Historical note[edit]

The original proof was given by Friedrich Hartogs in 1906, using Cauchy's integral formula for functions of several complex variables.[1] Today, usual proofs rely on either Bochner–Martinelli–Koppelman formula or the solution of the inhomogeneous Cauchy–Riemann equations with compact support. The latter approach is due to Leon Ehrenpreis who initiated it in the paper (Ehrenpreis 1961).
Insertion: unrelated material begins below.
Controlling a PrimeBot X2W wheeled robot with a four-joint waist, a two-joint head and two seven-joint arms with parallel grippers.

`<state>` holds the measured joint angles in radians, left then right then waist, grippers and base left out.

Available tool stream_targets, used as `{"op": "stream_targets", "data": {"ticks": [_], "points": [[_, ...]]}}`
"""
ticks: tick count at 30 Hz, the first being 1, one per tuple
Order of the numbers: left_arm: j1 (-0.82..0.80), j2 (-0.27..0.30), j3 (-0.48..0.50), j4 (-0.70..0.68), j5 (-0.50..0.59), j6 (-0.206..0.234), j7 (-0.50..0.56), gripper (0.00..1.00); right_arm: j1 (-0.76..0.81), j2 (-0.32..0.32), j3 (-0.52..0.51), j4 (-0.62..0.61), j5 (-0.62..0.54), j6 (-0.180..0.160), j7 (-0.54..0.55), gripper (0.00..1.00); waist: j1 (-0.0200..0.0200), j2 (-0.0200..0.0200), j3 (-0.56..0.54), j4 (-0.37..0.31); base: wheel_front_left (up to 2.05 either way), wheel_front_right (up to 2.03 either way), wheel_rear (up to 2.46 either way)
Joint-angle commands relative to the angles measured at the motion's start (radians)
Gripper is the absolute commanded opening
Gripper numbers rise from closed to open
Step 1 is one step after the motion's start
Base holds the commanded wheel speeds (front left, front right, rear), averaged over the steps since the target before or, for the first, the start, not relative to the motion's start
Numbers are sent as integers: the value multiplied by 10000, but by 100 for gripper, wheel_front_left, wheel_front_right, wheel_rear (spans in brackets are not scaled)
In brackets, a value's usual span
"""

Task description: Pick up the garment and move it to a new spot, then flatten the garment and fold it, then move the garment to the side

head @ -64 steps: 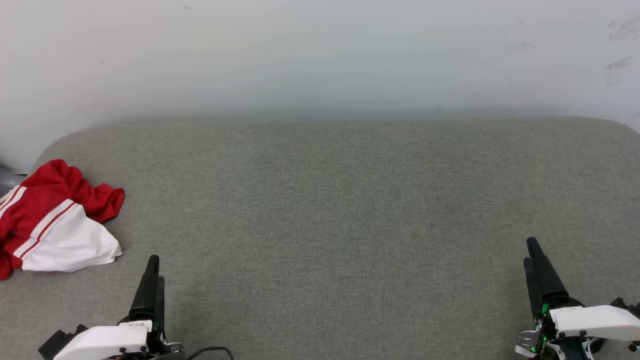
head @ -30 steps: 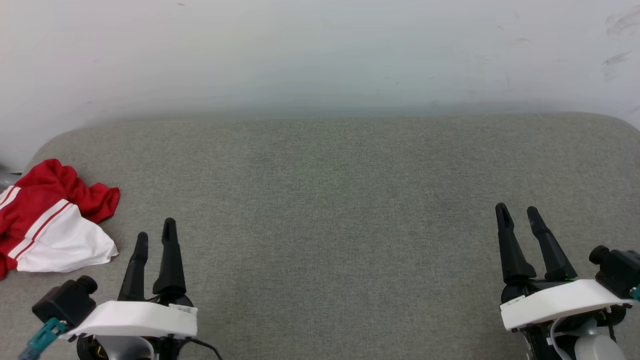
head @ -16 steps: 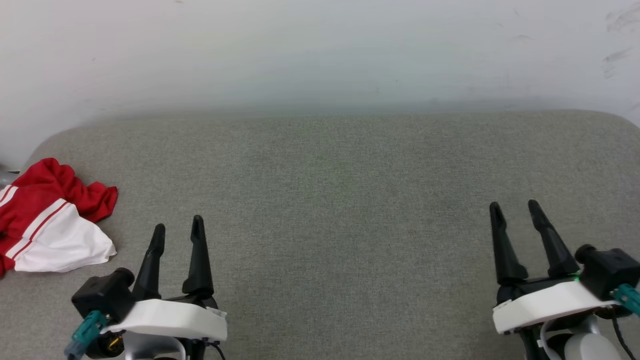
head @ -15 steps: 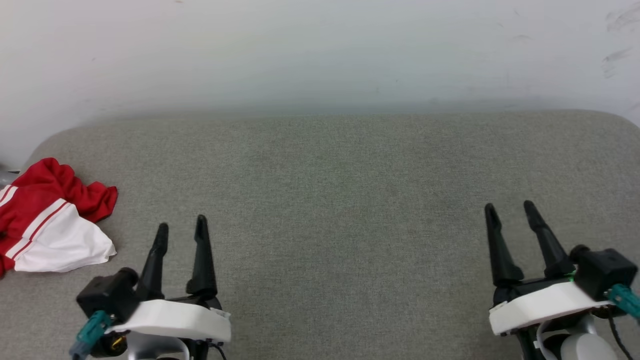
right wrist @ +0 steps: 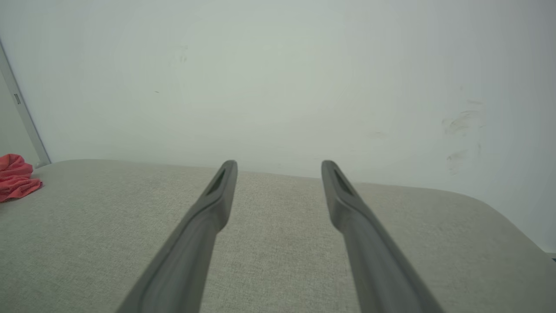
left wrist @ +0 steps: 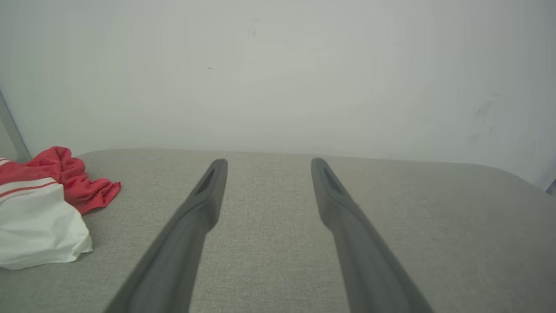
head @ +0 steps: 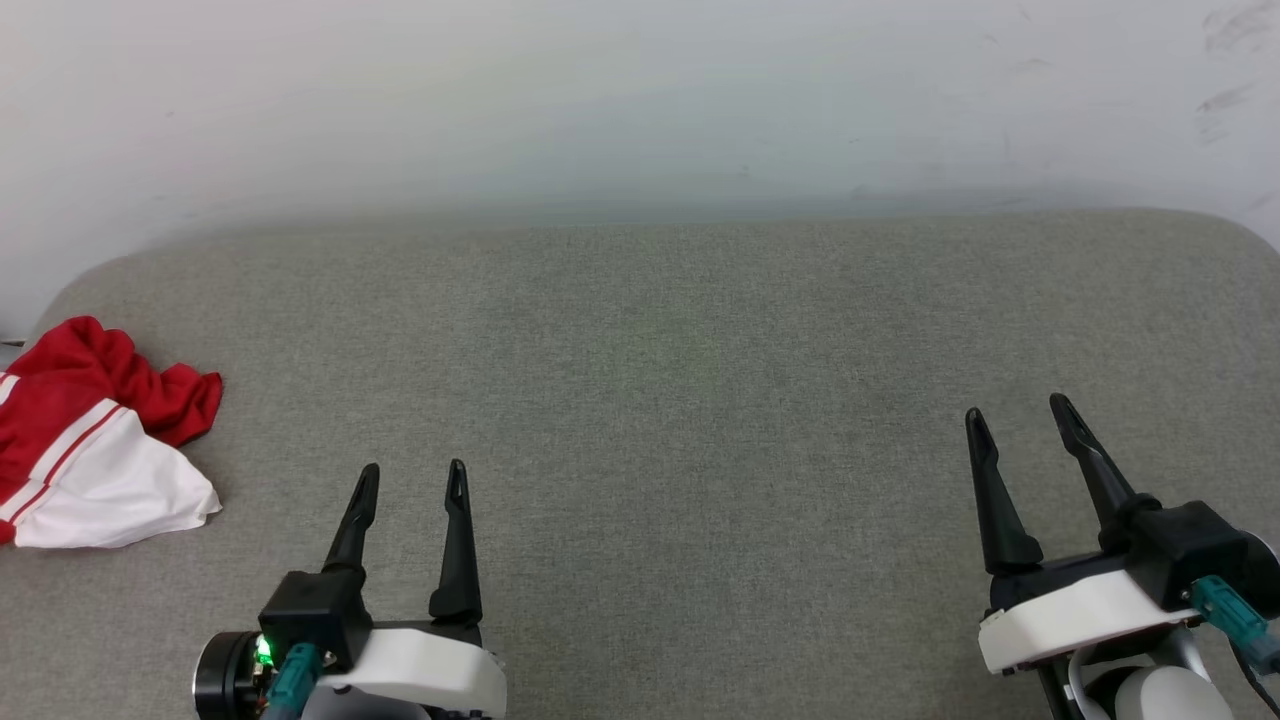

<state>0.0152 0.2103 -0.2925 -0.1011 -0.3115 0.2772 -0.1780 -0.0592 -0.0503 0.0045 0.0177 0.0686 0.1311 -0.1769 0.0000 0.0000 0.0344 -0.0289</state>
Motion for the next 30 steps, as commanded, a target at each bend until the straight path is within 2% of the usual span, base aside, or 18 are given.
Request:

Yet another very simple proof of this result was given by Gaetano Fichera in the paper (Fichera 1957), by using his solution of the Dirichlet problem for holomorphic functions of several variables and the related concept of CR-function:[5] later he extended the theorem to a certain class of partial differential operators in the paper (Fichera 1983), and his ideas were later further explored by Giuliano Bratti.[6] Also the Japanese school of the theory of partial differential operators worked much on this topic, with notable contributions by Akira Kaneko.[7] Their approach is to use Ehrenpreis' fundamental principle.

Hartogs' phenomenon[edit]

A phenomenon that holds in one variable but does not hold in several variables is called Hartogs' phenomenon, which lead to the notion of this Hartogs' extension theorem and the domain of holomorphy, hence the theory of several complex variables.
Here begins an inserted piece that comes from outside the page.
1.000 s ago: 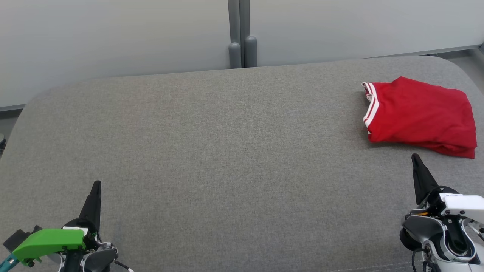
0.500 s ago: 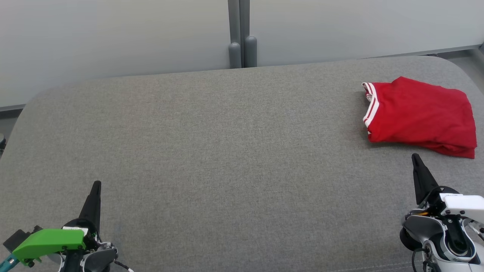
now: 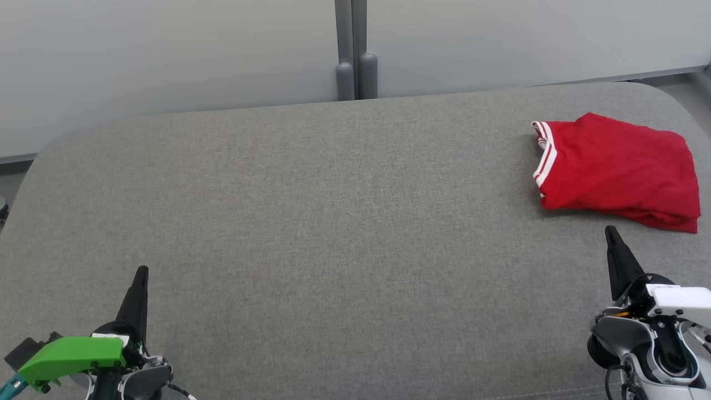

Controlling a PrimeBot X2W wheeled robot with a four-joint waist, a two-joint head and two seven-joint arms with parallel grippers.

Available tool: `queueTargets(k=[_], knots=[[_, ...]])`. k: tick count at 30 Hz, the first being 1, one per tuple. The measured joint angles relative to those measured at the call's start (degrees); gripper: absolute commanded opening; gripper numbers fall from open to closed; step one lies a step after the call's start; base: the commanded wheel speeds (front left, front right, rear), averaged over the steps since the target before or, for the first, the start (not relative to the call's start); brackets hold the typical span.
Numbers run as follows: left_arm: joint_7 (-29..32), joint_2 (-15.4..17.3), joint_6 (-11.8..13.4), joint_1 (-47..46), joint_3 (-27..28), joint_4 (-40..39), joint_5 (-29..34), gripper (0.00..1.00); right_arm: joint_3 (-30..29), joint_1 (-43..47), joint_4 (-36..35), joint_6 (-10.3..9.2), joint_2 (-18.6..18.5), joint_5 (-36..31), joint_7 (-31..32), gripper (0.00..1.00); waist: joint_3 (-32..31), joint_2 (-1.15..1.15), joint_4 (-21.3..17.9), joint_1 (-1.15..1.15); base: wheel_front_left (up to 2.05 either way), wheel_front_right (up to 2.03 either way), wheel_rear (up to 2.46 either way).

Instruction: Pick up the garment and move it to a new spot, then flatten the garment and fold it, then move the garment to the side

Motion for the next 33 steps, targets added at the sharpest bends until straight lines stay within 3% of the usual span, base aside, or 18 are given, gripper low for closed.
queueTargets(k=[33], knots=[[0.0, 0.0, -0.2, 0.0, 0.1, 0.0, 0.0, 0.00, 0.0, 0.0, -0.1, 0.08, 0.0, 0.0, 0.0, 0.00, 0.0, 0.00, 0.0, 0.00, 0.00, 0.00, 0.00]])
For example in two variables, consider the interior domain

H_\varepsilon = \{z=(z_1,z_2)\in\Delta^2:|z_1|<\varepsilon\ \ \text{or}\ \ 1-\varepsilon< |z_2|\}

in the two-dimensional polydisk \Delta^2=\{z\in\mathbb{Z};|z_1|<1,|z_2|<1\} where 0 <\varepsilon < 1 .

Theorem Hartogs (1906): any holomorphic functions f on H_\varepsilon are analytically continued to \Delta^2 . Namely, there is a holomorphic function F on \Delta^2 such that F=f on H_\varepsilon .
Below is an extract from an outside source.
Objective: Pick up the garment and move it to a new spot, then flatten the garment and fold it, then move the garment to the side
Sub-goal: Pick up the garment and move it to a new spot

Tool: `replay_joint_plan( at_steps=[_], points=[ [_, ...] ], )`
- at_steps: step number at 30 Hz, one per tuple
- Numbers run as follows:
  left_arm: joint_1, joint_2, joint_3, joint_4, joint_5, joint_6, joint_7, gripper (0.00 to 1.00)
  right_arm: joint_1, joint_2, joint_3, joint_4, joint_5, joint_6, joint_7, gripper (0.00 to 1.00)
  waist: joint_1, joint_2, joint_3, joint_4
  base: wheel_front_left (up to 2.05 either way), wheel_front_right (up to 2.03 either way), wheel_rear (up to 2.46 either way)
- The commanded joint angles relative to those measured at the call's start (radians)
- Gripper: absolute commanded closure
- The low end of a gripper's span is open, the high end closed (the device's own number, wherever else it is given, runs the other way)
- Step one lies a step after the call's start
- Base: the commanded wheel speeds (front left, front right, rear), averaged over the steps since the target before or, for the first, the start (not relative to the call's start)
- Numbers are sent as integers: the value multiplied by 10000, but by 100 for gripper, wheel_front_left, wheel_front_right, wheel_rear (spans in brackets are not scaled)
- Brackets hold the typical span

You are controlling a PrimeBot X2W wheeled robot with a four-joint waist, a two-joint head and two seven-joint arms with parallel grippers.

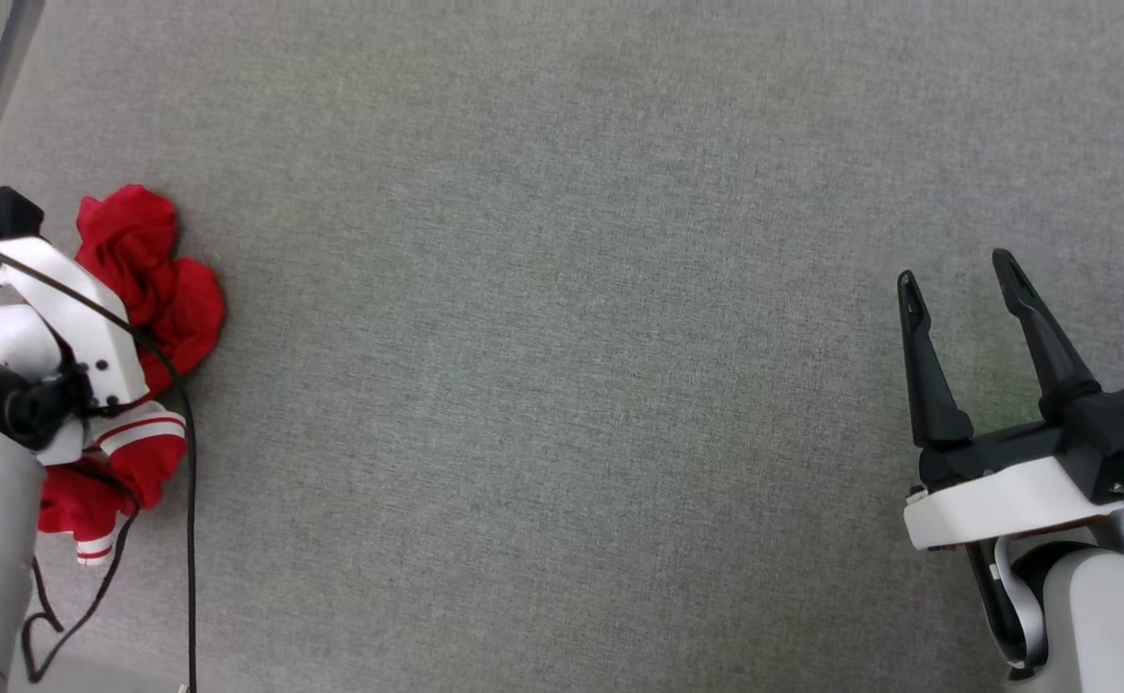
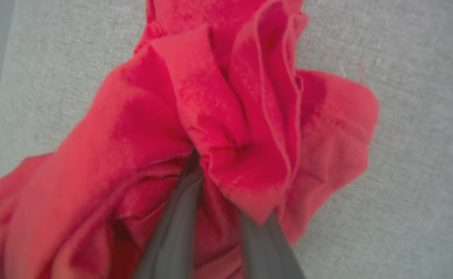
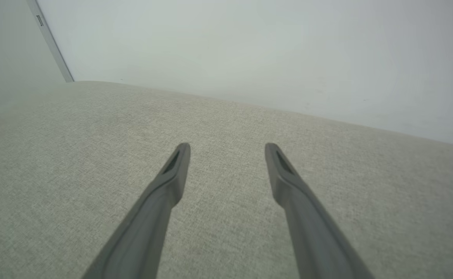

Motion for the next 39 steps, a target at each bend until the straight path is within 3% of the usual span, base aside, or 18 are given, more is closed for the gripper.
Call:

In fact, using the Cauchy integral formula we obtain the extended function F , All holomorphic functions are analytically continued to the polydisk, which is restrictly larger than the domain on which the original holomorphic function is defined. Such phenomenon never happen in the case of one variable.

Formal statement[edit]

Let f be a holomorphic function on a set G\K, where G is an open subset of Cn (n ≥ 2) and K is a compact subset of G. If the relative complement G\K is connected, then f can be extended to a unique holomorphic function on G.

Counterexamples in dimension one[edit]

The theorem does not hold when n = 1. To see this, it suffices to consider the function f(z) = z−1, which is clearly holomorphic in C\{0}, but cannot be continued as an holomorphic function on the whole C. Therefore the Hartogs' phenomenon constitutes one elementary phenomenon that emphasizes the difference between the theory of functions of one and several complex variables.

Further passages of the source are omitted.